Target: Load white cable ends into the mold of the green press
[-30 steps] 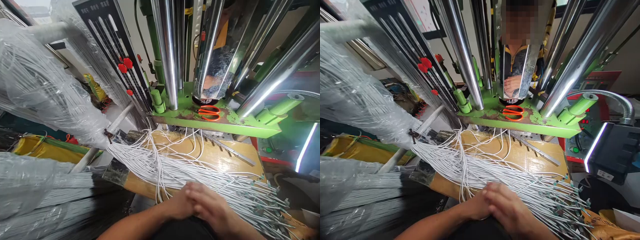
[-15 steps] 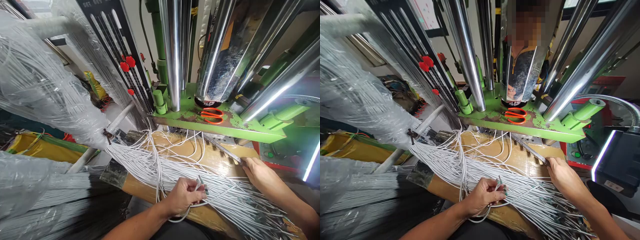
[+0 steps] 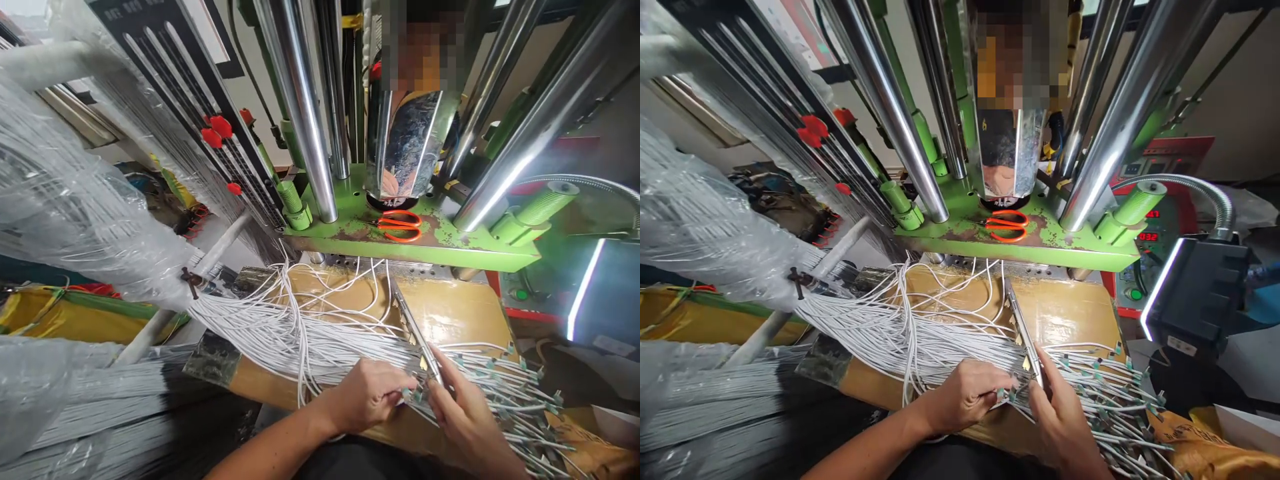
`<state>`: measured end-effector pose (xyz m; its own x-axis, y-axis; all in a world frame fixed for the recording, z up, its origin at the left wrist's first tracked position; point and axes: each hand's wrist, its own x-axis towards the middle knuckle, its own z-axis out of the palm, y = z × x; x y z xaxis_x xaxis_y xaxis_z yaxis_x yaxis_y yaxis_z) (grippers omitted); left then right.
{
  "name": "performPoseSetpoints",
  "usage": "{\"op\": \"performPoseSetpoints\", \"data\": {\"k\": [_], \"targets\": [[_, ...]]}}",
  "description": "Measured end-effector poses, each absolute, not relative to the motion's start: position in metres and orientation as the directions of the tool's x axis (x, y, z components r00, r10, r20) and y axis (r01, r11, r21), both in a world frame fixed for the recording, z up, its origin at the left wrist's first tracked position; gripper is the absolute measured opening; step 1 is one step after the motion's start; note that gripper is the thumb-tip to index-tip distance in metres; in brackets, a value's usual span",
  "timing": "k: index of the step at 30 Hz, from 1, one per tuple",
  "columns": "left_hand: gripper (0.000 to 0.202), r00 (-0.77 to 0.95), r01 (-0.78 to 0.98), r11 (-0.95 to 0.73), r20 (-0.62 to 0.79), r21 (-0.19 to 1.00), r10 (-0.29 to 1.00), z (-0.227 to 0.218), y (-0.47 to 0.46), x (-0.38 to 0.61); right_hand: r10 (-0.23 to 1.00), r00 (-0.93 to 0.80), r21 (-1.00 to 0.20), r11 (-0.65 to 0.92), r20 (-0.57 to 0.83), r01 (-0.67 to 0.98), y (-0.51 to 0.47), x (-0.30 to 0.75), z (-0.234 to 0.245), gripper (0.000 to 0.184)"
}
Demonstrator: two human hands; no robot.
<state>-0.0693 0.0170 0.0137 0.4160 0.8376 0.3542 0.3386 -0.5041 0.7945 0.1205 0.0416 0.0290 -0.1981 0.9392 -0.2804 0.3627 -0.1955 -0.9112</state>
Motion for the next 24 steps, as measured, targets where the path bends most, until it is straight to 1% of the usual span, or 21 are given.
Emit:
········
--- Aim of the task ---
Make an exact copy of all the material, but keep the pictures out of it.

--- Written reply ---
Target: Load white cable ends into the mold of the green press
[-30 steps] 
[-15 steps] 
[+0 steps] 
`<state>`: measured end-effector pose (xyz m; its own x-axis, y-axis; all in a world frame fixed for the recording, z up, its origin at the left wrist's first tracked position; point and axes: each hand's wrist, its own x-axis towards the middle knuckle, its own z-axis out of the palm, y = z × x; x y z xaxis_x xaxis_y xaxis_z yaxis_x yaxis_y yaxis_z) (grippers omitted); left then right.
{
  "name": "performPoseSetpoints",
  "usage": "{\"op\": \"performPoseSetpoints\", \"data\": {\"k\": [_], \"targets\": [[_, ...]]}}",
  "description": "Measured end-effector poses, each absolute, not relative to the motion's start: position in metres and orientation as the directions of the tool's x axis (x, y, z components r00, r10, r20) and y axis (r01, r11, r21), both in a world frame fixed for the recording, z up, its origin at the left wrist's first tracked position; gripper is the absolute measured opening; step 1 is one step after the motion's start; note that gripper is the thumb-tip to index-tip distance in metres; in brackets, a value's usual span",
  "timing": "k: index of the step at 30 Hz, from 1, one per tuple",
  "columns": "left_hand: gripper (0.000 to 0.202), r00 (-0.77 to 0.95), r01 (-0.78 to 0.98), r11 (-0.95 to 0.73), r20 (-0.62 to 0.79), r21 (-0.19 to 1.00), r10 (-0.29 to 1.00), z (-0.227 to 0.218), y (-0.47 to 0.46), x (-0.38 to 0.61); right_hand: r10 (-0.23 to 1.00), r00 (-0.93 to 0.80), r21 (-1.00 to 0.20), r11 (-0.65 to 0.92), r20 (-0.57 to 0.83), r01 (-0.67 to 0.98), y (-0.51 to 0.47), x (-0.30 to 0.75), z (-0.234 to 0.245), gripper (0.000 to 0.184)"
}
Demonstrator: two human hands; no robot.
<state>-0.0693 0.0170 0.0137 0.4160 0.8376 0.3542 0.3386 -0.5041 0.7945 0.1205 0.0416 0.0290 -0.1981 0.9392 -0.2804 0.3627 -0.1955 -0.9112</state>
Motion for the next 24 steps, as measured, targets where the path bends most, until it is straight to 1% of the usual span, or 21 are given.
Emit:

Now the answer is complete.